Gestational trophoblastic diseases (GTDs) are a group of disorders caused by the abnormal growth of trophoblast cells derived from placenta-forming tissues during pregnancy (1,2). GTDs can usually be diagnosed by ultrasound scans and blood tests during pregnancy (3). Malignant GTDs are diagnosed by an elevated level of β-human chorionic gonadotropin (hCG) (1,4). According to data from a study by the French Trophoblastic Disease Reference Center, ~30% of patients were initially diagnosed as having ectopic pregnancies, and 7 out of 18 patients initially received a misdiagnosis (5).

GTD is a term that includes benign and malignant tumors in this tissue. Hydatidiform moles are included in the benign GTD group upon clinicopathological classification.
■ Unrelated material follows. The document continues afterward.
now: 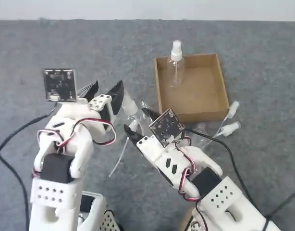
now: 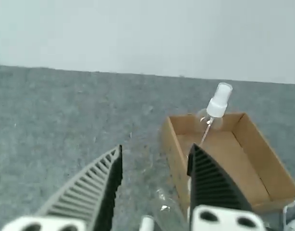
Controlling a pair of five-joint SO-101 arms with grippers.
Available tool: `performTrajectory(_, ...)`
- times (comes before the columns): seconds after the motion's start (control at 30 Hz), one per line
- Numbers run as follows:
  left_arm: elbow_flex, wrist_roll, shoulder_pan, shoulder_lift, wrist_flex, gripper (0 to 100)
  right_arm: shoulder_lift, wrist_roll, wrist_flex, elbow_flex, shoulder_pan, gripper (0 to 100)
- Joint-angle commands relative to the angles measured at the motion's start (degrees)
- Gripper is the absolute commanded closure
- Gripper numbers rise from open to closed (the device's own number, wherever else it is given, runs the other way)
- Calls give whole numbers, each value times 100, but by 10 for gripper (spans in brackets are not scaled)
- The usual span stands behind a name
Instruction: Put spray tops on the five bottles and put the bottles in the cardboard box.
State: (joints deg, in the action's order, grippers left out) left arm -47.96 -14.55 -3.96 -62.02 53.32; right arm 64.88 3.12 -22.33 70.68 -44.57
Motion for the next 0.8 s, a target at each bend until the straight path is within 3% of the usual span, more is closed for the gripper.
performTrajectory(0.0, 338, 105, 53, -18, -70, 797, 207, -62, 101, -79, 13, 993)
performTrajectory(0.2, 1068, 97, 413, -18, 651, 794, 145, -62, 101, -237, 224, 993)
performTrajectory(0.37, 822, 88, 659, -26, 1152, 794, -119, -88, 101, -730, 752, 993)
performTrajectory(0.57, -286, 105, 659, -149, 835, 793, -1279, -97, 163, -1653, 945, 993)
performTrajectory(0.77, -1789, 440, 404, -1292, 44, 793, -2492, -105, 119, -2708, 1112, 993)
There are four types of malignant GTD; invasive moles, choriocarcinoma, placental site trophoblastic tumors and epithelioid trophoblastic tumors (6,7). Hydatidiform moles can occasionally progress to invasive moles or choriocarcinoma and spread rapidly. Choriocarcinoma, a malignant GTD, is a highly invasive tumor that is more likely to spread to other organs, including the lungs, liver and brain, through hematogenous routes (8,9). A previous study reported that the incidence of choriocarcinoma in pregnant women was approximately three to nine times higher in Asia than in Europe and North America (10,11). Compared with the hydatidiform mole, which accounts for 80% of all GTD cases, choriocarcinoma is relatively rare, and placental site trophoblastic tumors and epithelioid trophoblastic tumors are even less well known, and have been the subject of fewer studies (10,12).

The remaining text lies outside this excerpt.